To help reduce time spent on the tuning process as well as increase accuracy and consistency, CAES has made a significant investment in advanced manufacturing by developing an Automated Robotic Tuning (ART) system for fine tuning RF modules and circuit card assemblies (CCAs). The ART system (Figure 1) provides the robotic hardware (high precision motorized stages, high precision laser, high-definition camera, etc.) and the software to control the robotic system and tune the desired RF unit. This article will describe the kinds of tuning problems encountered, how the ART system can address them, and the benefits the system provides compared to manual tuning.

The Problem

Tuning RF modules and circuit cards helps to obtain optimal electrical performance and is typically performed manually (Figure 2). However, challenges arise from designs that have a large number and mix of discrete and integrated amplifiers, switches, limiters, detectors, filters and more, in addition to all the RF interfaces and matching circuits that accompany these different circuit elements. It is often not economical to design low-to-medium volume RF module and CCA products that use customized MMICs as it results in a higher device count and an increased number of RF interfaces. Differences in manufacturing assembly processes (wire bonds, substrate gaps, substrate material variation, device location differences and others) as well as variation in the semiconductor devices creates the potential for a sub-optimal RF match and RF discontinuities.
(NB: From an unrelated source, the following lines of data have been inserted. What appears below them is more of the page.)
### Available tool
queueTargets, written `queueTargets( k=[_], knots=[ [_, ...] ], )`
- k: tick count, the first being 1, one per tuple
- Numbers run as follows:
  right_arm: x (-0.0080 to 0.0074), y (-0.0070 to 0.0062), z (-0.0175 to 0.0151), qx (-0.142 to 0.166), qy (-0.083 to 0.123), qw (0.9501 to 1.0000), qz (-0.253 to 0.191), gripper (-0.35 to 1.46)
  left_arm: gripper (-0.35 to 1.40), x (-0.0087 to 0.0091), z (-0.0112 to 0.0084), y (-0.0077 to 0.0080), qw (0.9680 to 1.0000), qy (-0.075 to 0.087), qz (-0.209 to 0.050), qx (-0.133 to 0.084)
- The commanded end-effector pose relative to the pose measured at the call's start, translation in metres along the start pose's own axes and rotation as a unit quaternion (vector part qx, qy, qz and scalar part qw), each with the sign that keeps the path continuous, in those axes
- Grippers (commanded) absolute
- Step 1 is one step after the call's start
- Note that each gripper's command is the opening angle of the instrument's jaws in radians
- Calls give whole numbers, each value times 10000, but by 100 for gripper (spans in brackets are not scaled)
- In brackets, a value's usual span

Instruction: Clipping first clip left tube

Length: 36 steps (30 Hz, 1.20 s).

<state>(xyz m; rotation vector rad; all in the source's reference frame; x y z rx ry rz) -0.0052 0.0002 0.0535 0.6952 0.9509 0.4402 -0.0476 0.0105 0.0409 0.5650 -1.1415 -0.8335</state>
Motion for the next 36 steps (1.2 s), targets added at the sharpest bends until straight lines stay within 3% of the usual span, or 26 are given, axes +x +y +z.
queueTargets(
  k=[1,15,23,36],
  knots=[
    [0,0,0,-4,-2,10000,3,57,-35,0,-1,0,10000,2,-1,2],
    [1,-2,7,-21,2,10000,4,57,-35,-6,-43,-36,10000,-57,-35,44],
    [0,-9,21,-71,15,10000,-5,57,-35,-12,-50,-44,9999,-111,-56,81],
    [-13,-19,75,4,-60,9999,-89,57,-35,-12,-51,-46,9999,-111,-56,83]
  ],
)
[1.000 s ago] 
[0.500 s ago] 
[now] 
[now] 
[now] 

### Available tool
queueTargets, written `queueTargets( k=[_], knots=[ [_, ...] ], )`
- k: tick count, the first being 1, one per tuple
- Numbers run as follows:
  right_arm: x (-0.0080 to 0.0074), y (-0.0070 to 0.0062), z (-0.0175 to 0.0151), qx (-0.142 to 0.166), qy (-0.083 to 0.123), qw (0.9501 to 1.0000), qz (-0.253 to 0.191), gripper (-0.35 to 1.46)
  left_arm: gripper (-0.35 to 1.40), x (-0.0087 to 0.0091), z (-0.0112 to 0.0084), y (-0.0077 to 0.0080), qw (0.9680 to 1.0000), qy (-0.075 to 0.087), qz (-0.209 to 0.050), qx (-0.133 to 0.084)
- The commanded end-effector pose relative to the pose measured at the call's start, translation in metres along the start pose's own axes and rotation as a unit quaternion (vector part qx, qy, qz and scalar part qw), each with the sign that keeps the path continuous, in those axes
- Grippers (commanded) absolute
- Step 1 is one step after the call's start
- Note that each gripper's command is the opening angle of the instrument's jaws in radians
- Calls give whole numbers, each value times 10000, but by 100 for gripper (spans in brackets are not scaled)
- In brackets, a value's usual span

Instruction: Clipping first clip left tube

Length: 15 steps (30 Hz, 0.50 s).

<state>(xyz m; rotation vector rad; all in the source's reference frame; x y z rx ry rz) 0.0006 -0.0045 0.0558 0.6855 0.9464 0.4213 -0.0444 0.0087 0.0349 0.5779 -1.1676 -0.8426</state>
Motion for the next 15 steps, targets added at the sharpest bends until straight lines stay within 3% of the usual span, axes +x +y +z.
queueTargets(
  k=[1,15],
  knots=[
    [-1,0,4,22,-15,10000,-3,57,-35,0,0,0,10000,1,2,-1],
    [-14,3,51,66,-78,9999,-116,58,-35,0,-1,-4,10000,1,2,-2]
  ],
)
Tuning is required to mitigate discontinuities and improve RF matching circuits in high-frequency broadband products. This process typically entails adding or removing small amounts of conductive material from the RF circuit. The addition of conductive material results in increasing shunt capacitance and decreasing series inductance on a microstrip trace. A reduction in conductive material results in decreasing shunt capacitance and increasing series inductance in this circuit. The addition of conductive material can be accomplished by daubing small amounts of conductive epoxy to the microstrip trace, accompanied by removal of conductive material by scribing or cutting a small portion of the microstrip trace.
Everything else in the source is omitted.